Изменить размер шрифта - +
Если это так (а по версии доктора Шпильфогелю это было именно так), нет ничего удивительного, что и в свои сорок Джоан все еще компенсирует неполноценность детских лет экстравагантными нарядами, экзотическими путешествиями и великосветскими знакомствами. Одним словом, она стремится вызвать восхищение и зависть у окружающих. «А как у нее с любовниками?» Этот вопрос меня огорошил.

Я ничего не знал о подобных связях Джоан. Мне и в голову не приходило… «Вам многое в голову не приходило», — заверил меня Шпильфогель.

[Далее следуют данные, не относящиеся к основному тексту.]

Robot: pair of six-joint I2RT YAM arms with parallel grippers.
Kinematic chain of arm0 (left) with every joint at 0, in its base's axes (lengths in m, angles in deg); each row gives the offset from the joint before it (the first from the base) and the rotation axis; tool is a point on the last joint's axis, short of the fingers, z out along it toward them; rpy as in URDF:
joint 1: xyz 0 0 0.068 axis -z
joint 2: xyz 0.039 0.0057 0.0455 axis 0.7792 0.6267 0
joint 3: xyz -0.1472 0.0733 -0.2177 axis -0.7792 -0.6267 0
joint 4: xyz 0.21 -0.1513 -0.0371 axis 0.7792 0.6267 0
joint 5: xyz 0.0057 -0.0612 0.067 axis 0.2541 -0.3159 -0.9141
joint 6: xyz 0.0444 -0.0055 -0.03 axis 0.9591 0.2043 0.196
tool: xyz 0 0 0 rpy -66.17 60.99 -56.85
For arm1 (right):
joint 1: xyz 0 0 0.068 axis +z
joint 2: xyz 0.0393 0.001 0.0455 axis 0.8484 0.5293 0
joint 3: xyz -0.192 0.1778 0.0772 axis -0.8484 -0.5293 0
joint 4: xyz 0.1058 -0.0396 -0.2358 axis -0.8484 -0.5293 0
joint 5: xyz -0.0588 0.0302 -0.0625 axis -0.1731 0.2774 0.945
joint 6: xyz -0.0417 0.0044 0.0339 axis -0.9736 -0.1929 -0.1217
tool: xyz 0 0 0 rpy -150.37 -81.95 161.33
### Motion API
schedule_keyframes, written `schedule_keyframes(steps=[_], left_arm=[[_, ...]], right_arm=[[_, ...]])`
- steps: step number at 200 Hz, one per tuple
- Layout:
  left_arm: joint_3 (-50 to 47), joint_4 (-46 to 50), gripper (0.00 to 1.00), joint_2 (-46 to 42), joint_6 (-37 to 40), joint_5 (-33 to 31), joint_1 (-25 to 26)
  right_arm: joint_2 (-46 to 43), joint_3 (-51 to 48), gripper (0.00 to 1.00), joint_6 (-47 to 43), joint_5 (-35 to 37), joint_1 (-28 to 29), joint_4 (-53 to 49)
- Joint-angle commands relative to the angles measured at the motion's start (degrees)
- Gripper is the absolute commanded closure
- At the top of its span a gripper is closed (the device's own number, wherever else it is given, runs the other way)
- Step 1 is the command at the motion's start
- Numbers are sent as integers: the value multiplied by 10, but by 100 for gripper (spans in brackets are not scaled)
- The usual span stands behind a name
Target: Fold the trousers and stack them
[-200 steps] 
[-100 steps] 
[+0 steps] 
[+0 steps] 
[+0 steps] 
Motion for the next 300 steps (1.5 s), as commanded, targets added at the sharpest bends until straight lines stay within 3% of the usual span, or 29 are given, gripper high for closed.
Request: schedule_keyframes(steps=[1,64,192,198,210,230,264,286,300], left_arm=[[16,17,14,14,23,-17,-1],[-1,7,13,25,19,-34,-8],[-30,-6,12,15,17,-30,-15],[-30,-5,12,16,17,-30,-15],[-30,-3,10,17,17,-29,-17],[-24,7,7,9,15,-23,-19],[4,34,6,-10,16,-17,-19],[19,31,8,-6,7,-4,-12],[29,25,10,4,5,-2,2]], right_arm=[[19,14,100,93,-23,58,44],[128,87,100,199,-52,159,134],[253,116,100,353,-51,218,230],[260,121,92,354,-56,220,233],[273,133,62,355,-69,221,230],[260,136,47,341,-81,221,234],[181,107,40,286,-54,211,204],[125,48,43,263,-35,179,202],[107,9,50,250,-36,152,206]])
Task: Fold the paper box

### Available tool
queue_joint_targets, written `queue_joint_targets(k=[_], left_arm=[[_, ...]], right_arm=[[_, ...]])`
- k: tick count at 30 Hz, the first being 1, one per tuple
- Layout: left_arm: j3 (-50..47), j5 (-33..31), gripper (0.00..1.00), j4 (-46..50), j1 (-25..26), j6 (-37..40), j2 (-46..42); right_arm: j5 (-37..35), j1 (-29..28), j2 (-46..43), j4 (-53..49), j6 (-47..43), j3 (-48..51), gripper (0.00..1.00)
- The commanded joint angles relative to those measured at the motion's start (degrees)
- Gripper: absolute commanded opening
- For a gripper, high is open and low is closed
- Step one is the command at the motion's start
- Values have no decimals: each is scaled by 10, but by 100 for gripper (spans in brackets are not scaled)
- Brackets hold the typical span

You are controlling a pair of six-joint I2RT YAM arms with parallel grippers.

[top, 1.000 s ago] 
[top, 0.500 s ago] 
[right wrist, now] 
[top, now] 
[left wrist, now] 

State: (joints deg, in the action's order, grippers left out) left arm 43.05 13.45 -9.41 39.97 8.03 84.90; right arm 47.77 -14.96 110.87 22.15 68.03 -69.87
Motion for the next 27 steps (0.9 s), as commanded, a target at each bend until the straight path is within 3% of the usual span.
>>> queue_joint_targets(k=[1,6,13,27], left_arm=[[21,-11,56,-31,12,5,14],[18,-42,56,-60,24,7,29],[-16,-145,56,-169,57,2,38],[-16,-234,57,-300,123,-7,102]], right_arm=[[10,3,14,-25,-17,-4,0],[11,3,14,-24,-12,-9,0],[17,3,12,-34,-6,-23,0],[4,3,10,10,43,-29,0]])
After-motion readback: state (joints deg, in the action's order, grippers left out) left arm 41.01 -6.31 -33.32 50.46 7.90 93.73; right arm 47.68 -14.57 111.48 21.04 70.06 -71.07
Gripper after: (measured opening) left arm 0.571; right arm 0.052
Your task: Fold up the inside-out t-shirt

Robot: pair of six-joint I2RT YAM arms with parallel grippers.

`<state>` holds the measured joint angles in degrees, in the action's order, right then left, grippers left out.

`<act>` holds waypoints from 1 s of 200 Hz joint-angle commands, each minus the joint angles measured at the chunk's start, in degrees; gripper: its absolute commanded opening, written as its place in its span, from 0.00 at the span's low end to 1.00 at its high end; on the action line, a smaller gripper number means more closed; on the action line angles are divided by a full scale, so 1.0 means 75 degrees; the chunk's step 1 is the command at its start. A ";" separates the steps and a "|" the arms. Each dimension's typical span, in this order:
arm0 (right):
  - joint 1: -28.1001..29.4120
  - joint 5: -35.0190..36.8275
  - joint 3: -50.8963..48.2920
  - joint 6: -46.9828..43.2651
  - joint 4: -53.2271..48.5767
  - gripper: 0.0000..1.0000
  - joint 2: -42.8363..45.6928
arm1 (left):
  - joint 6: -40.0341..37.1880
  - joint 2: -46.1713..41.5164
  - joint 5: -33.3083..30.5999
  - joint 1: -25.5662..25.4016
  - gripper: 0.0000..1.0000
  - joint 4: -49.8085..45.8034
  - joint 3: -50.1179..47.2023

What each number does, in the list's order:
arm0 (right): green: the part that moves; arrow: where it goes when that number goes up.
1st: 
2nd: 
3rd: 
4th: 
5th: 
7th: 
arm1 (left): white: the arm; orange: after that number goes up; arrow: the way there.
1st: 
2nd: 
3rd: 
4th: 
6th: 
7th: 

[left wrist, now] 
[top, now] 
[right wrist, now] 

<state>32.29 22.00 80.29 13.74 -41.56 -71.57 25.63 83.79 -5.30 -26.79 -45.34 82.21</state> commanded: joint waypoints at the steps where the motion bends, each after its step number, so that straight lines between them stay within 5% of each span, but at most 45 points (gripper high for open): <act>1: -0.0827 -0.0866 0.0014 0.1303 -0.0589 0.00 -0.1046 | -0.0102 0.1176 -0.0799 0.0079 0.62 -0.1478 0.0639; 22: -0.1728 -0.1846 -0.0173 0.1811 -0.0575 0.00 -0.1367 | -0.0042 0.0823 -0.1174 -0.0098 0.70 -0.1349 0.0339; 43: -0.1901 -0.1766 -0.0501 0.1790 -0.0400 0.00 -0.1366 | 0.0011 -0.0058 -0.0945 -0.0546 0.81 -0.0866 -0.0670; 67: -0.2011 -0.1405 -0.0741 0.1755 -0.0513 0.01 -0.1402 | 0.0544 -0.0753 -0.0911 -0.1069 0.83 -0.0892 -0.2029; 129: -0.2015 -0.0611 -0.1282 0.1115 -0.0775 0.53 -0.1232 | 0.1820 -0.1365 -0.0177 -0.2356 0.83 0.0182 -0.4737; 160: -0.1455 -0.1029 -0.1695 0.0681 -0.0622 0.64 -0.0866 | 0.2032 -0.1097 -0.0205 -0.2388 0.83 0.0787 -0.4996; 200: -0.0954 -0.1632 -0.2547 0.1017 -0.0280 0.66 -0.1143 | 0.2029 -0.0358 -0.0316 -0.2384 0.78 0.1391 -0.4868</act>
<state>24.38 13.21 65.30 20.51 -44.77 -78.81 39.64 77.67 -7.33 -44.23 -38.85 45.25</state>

Мне казалось, что мою мать ни в чем нельзя упрекнуть. Она журила меня, когда я того заслуживал, но тут и намека не было на желание целиком и полностью подчинить ребенка своей воле, к чему нередко стремятся родители-тираны. Куда чаще мать меня хвалила. Я знал, что ее забота безгранична, а любовь бесконечна, что я всегда найду защиту, если защита действительно понадобится. Коли уж образ действия матери в чем-то и навредил, так только в одном, доктор: она, любя, внушила мне преувеличенные понятия о моих возможностях и способностях. Я был так уверен в собственной избранности, в безмятежности будущего и определенности жизненного пути, что оказался совершенно беззащитным перед реальными ситуациями и коллизиями. Я потому стал легкой жертвой для Морин, что и не предполагал существования такой гнусности в мире, который, как мне внушили, предназначался лично для Питера Тернопола — как раковина для устрицы.

В одном доктор Шпильфогель был прав: в качестве мужа я занял позицию сбитого с толка мальчика для битья. Но не потому, что когда-либо уже ощущал себя таковым, — наоборот, именно потому, что не ощущал. Шпильфогель, рассуждая о моем на исходе второго десятка крушении, оставлял в стороне годы спокойного плавания, успешного и даже триумфального. Мой «случай» (так я теперь с готовностью именовал мою жизнь) представлял, видимо, пример атавистического детского преклонения перед женщиной, благодетельницей и жрицей, защитницей и наставницей, хранительницей семейного очага. Я был рожден, поднят на ноги и возвышен Доброй Взрослой Женщиной — и не был подготовлен к встрече со Злой Взрослой Женщиной; Злая Взрослая Женщина унизила, растоптала и убила меня. Какие ясные и простые объяснения! Но Шпильфогель все твердил об авторитарности моей матери, о доминирующем влиянии ее подавляющей властности, которой я подчинялся только из страха, подсознательно протестуя и ища спасения. Разумеется, так может быть, доктор; наверное, чаще всего бывает так; абсолютная власть родителей над ребенком ведет к протесту и даже ненависти; но в моих-то воспоминаниях о первых десяти годах жизни доминируют нежность и ласка! А что до моей подчиненности… Не такой уж она была полной, никто не назвал бы маленького Питера апатичным исполнителем чужих желаний. Разве дадут прозвище Пеппи мальчику, который ведет себя, как боящийся плетки щенок? Да и наказывали меня совсем не так жестко, как других детей в нашей среде. «Вас, быть может, жестче», — съязвил я.

Но Шпильфогель не был склонен обсуждать свое детство. В вашем случае нет ничего необычного, сказал он. Младенческий страх перед грозной матерью трансформируется воспоминаниями в любовь. Правда, в вашем случае идеализация на удивление растянута по времени. Вы все еще подавлены материнской властностью и пикнуть боитесь, до сих пор опасаясь наказания. Вы и сейчас по-детски ранимы, избыточно чувствительны к боли, которую может причинить мать. Отсюда нарциссизм как основное средство защиты. Не в силах продемонстрировать отказ от подчинения, вы с юных лет компенсировали эту фрустрацию, культивируя ощущение собственного превосходства. При этом, учитывая особенности вашей личности, проявлялись острое чувство вины и все оттенки амбивалентности.

Я опять не согласился с доктором Шпильфогелем. Он ставит проблему с ног на голову. Ощущение собственного превосходства — хорошо, пусть это называется так — вовсе не защита от угрозы со стороны матери, а скорее, наоборот, желание принять ее взгляд на вещи.